Tuesday, May 16, 2006
Fetch me my axe: Speculation on (another) possible root cause of misogyny:
But there's a particular twist to the man's expectation in this patriarchally normative set-up, in that the *other* dictates he's received are: You don't have emotional needs. You don't turn to other men for tenderness, and women (except, *maybe*, for That Special Someone, assuming you ever find her), are there primarily for service/combat. So essentially, you're putting an awful lot of expectations on one woman; and very likely you don't even know that you *have* those expectations. They get reified into concrete "shoulds" like "laugh at my jokes" and "have sex __ number of times per __" and so forth. (And of course it could also be that woman in this equation is going off her own reified expectations of what "caring" looks like from a "traditional," sexist perspective...which may include such things as buying presents and spending money, yes. Bottom line: no one's able to ask for what they actually need. cue bitterness all around). (emphasis mine)
go read what she wrote - she's smarter than me.

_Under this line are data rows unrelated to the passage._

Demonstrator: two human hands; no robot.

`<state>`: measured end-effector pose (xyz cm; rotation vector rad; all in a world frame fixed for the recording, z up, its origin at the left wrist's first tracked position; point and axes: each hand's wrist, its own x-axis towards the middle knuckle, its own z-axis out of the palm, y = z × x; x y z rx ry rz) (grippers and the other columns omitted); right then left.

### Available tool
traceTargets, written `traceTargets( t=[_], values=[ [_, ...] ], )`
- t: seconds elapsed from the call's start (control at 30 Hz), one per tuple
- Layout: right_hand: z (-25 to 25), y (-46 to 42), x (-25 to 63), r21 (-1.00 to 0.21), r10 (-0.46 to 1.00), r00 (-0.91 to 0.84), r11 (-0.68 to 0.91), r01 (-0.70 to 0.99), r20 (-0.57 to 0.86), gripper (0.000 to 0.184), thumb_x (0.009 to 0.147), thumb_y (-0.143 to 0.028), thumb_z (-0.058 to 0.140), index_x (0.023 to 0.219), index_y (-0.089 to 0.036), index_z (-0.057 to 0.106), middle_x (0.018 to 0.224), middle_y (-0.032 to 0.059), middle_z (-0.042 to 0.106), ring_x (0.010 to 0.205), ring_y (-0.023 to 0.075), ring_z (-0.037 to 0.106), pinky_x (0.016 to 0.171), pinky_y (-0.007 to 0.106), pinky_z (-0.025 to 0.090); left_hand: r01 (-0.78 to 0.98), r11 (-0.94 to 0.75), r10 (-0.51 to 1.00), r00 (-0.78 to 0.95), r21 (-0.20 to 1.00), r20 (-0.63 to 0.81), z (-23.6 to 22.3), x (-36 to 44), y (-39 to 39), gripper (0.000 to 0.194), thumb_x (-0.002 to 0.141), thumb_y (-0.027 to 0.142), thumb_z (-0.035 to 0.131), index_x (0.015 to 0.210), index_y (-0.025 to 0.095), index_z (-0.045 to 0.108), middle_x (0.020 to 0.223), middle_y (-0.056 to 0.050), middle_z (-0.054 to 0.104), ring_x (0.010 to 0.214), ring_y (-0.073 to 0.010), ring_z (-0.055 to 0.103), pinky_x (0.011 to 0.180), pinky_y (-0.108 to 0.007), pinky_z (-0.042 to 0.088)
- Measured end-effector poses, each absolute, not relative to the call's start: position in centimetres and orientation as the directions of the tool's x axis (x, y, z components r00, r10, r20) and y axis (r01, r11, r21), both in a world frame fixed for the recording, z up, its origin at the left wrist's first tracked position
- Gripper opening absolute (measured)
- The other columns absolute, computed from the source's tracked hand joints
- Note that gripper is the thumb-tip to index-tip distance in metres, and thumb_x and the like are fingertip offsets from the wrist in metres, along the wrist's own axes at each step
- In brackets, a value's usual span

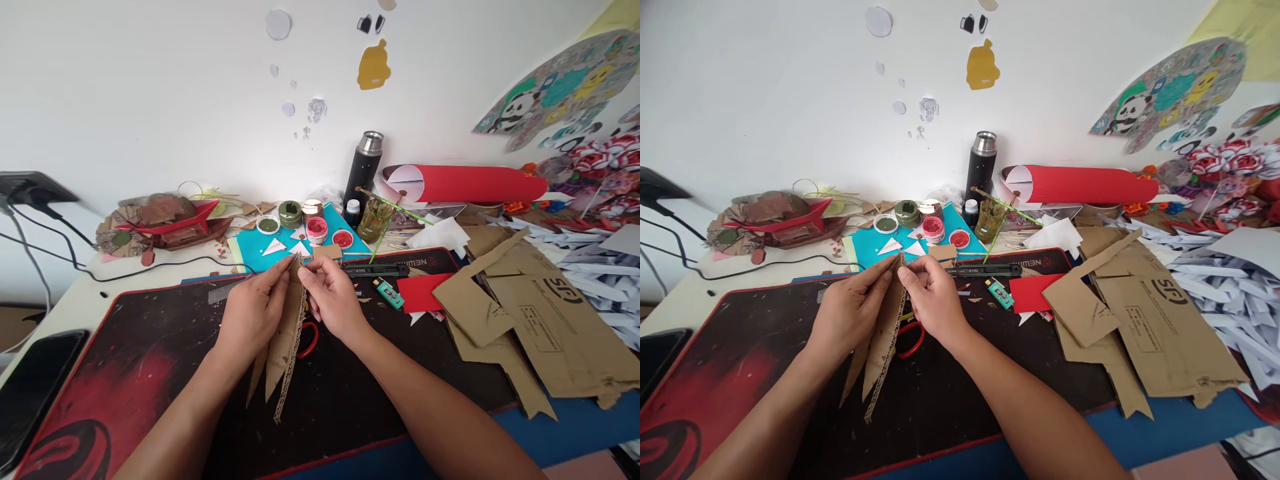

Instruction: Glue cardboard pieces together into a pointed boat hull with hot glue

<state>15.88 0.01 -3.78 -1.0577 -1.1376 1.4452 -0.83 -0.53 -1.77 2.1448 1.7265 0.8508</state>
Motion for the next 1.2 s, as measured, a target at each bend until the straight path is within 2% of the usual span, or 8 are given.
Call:
traceTargets(
  t=[0.3, 0.6, 0.87, 1.0, 1.2],
  values=[
    [-3.49, -0.09, 15.9, -0.977, 0.985, -0.157, -0.095, -0.193, -0.065, 0.047, 0.093, -0.071, 0.074, 0.094, -0.027, 0.056, 0.048, -0.0125, 0.047, 0.035, 0.0104, 0.04, 0.036, 0.022, 0.034, 0.733, -0.265, 0.955, 0.108, 0.627, 0.278, -1.6, -0.59, -0.59, 0.048, 0.109, 0.038, 0.05, 0.147, 0.022, 0.075, 0.11, -0.009, 0.088, 0.08, -0.0245, 0.082, 0.071, -0.031, 0.06],
    [-3.67, -0.09, 15.89, -0.975, 0.98, -0.182, -0.11, -0.191, -0.075, 0.048, 0.093, -0.071, 0.074, 0.093, -0.028, 0.054, 0.046, -0.0131, 0.046, 0.034, 0.0103, 0.039, 0.034, 0.021, 0.032, 0.734, -0.292, 0.948, 0.138, 0.613, 0.286, -1.45, -0.66, -0.65, 0.047, 0.109, 0.034, 0.049, 0.149, 0.024, 0.073, 0.1, -0.006, 0.088, 0.08, -0.0226, 0.081, 0.073, -0.03, 0.06],
    [-3.75, -0.21, 15.85, -0.971, 0.978, -0.19, -0.121, -0.206, -0.081, 0.05, 0.091, -0.073, 0.075, 0.091, -0.028, 0.054, 0.046, -0.013, 0.047, 0.034, 0.0102, 0.037, 0.035, 0.022, 0.031, 0.731, -0.315, 0.941, 0.158, 0.606, 0.299, -1.44, -0.6, -0.79, 0.048, 0.11, 0.03, 0.048, 0.152, 0.024, 0.07, 0.113, -0.007, 0.088, 0.084, -0.0224, 0.082, 0.077, -0.03, 0.061],
    [-3.91, -0.2, 15.82, -0.971, 0.979, -0.185, -0.119, -0.207, -0.081, 0.049, 0.091, -0.072, 0.076, 0.092, -0.027, 0.055, 0.046, -0.0135, 0.045, 0.034, 0.0097, 0.037, 0.035, 0.022, 0.032, 0.713, -0.331, 0.936, 0.164, 0.617, 0.312, -1.62, -0.67, -0.79, 0.047, 0.111, 0.029, 0.048, 0.152, 0.023, 0.07, 0.123, -0.008, 0.086, 0.096, -0.0236, 0.083, 0.082, -0.03, 0.062],
    [-4.03, -0.11, 15.82, -0.966, 0.978, -0.191, -0.13, -0.223, -0.087, 0.046, 0.092, -0.068, 0.076, 0.093, -0.027, 0.055, 0.048, -0.0143, 0.045, 0.035, 0.009, 0.037, 0.034, 0.02, 0.032, 0.709, -0.354, 0.928, 0.185, 0.61, 0.323, -1.7, -0.69, -0.75, 0.047, 0.111, 0.027, 0.047, 0.151, 0.022, 0.071, 0.12, -0.009, 0.086, 0.092, -0.0227, 0.083, 0.08, -0.029, 0.061]
  ],
)
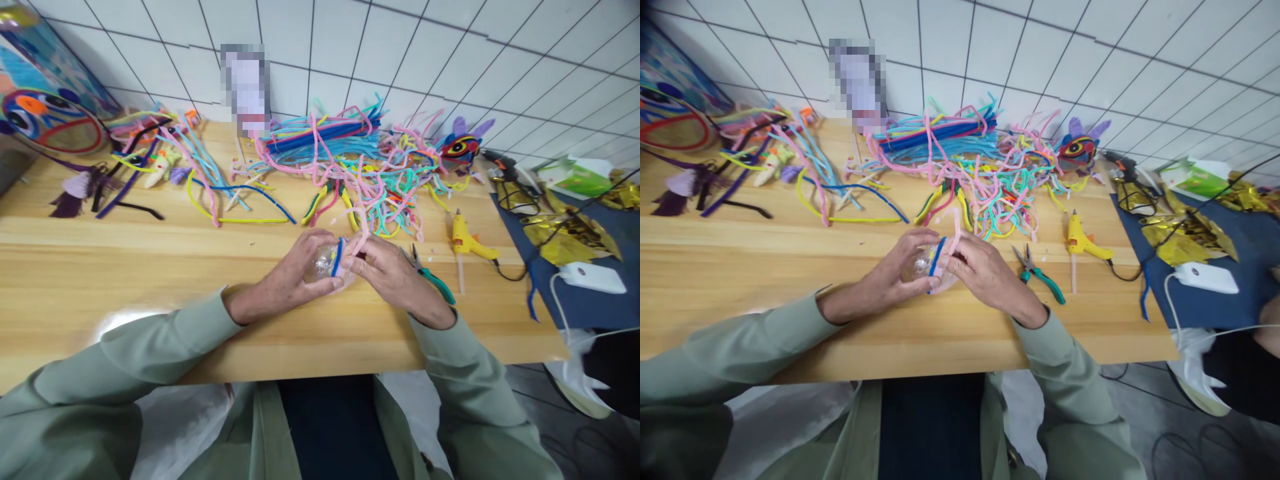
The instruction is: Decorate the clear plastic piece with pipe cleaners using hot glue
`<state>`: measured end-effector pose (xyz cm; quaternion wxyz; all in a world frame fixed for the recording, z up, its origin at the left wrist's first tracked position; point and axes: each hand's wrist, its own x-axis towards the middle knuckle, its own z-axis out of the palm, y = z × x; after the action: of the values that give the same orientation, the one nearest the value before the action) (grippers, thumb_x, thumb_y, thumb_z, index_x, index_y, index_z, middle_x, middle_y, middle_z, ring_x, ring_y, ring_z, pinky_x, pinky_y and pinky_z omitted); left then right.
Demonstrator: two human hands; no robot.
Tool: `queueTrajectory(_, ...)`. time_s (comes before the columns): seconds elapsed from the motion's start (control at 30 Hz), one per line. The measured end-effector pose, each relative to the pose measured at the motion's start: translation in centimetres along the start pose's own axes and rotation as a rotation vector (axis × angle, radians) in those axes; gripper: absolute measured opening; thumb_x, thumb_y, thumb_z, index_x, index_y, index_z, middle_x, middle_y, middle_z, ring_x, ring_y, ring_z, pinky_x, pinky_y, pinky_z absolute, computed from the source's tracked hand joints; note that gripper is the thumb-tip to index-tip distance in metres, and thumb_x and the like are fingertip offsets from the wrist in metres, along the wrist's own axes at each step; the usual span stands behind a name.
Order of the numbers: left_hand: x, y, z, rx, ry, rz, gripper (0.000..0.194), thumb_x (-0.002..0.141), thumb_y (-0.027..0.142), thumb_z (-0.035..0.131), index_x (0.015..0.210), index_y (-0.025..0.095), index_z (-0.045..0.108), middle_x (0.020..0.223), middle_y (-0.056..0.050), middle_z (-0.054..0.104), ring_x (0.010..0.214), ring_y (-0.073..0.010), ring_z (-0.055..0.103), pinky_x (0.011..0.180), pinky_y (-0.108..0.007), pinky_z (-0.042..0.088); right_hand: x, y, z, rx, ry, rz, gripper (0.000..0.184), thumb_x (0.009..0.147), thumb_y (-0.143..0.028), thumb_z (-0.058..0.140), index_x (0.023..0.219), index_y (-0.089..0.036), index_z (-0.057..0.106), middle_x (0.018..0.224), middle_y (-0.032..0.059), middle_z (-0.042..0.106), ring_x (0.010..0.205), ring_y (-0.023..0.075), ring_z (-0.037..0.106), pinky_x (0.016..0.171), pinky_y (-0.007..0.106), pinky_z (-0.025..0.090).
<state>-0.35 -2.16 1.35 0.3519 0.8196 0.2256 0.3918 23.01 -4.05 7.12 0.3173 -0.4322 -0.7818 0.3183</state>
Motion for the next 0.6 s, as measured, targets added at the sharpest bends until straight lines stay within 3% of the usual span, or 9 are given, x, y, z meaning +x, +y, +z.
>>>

but this dovetails perfectly with a conversation I had last night with Our Friend. Friend brought to my attention the collected oeuvre of one David DeAngelo of "doubleyourdating.com". Apparently Mr. DeAngelo markets his surefire dating strategies (based on something he calls "C&F", or "Cocky and Funny" flirtation and teasing) to intelligent but assumedly nebbishy men who are unsuccessful at tagging those elusive hot chix everyone is assumed to desire. He espouses a sort of cheerful, feckless aloofness, all entirely based on an inauthentic caricature of masculinity, in order to attract (not to keep, just to attract) an inauthentic caricature of femininity. but, as Belledame so keenly observes, nobody asks for what they really need.
It's safe to assume that one of the hallmarks of intelligence is being able to see through the veils of obfuscation surrounding an idea and get at its true nature. So an intelligent man, in the world of dating, would be able to penetrate the inauthentic caricatures and get to asking for what he really needs - but it seems that in so doing, he's opening himself up for evisceration by women and men alike.
If I were a man, I'd be pissed too.
Thus spake Mr. DeAngelo: "I saw guys tease beautiful women and make jokesabout them to their faces... and then watchedthose women become "little girls" in response...unable to maintain their composure and thereforeunable to maintain their manipulative power..."
I don't think that Mr. DeAngelo is precisely a misogynist - I don't think he's thought it through all the way to woman-hating. I think he's stuck on woman-using, in the way that Belledame points out - for service/combat.
but to ask everyone's favorite question - who benefits from this sort of celebration-of-the-fake? What would happen if we all at once said "I'm lonely. I'm human. I need some love to protect me from the existential angst that preys on my soul every minute. " Would the patriarchy come tumbling down without the artificial scaffolding of "romance"? (and Belledame - would that kill eros?)
who profits from it? the handful of sociopathic con-artist gurus like Ross Jeffries, charging something like $900 a pop to hapless schmuckboyz, who may or may not be quite as dysfunctional as the guru himself, but for whatever reason are more willing out to shell out the bigbux for that sort of snake oil than for actual therapy...or even for a straightforward sex worker.
yeh, sure, "what does it profit a man," but people like that have already lost their souls, or never really developed one to begin with. so, money will do.
thing is, yes, it helps to be sensitive...but almost anyone is capable of being sensitive *to him/herself,* given the right excuse. witness even supposedly macho types like Bill O'Reilly: macho dictates the self-pity takes the form of aggresssive paranoia, but it's still an aromatic little whine for 'a that and 'a that. the key is, are they capable of ever extending that sensitivity toward anyone ELSE.
that subject is another and longer post, however.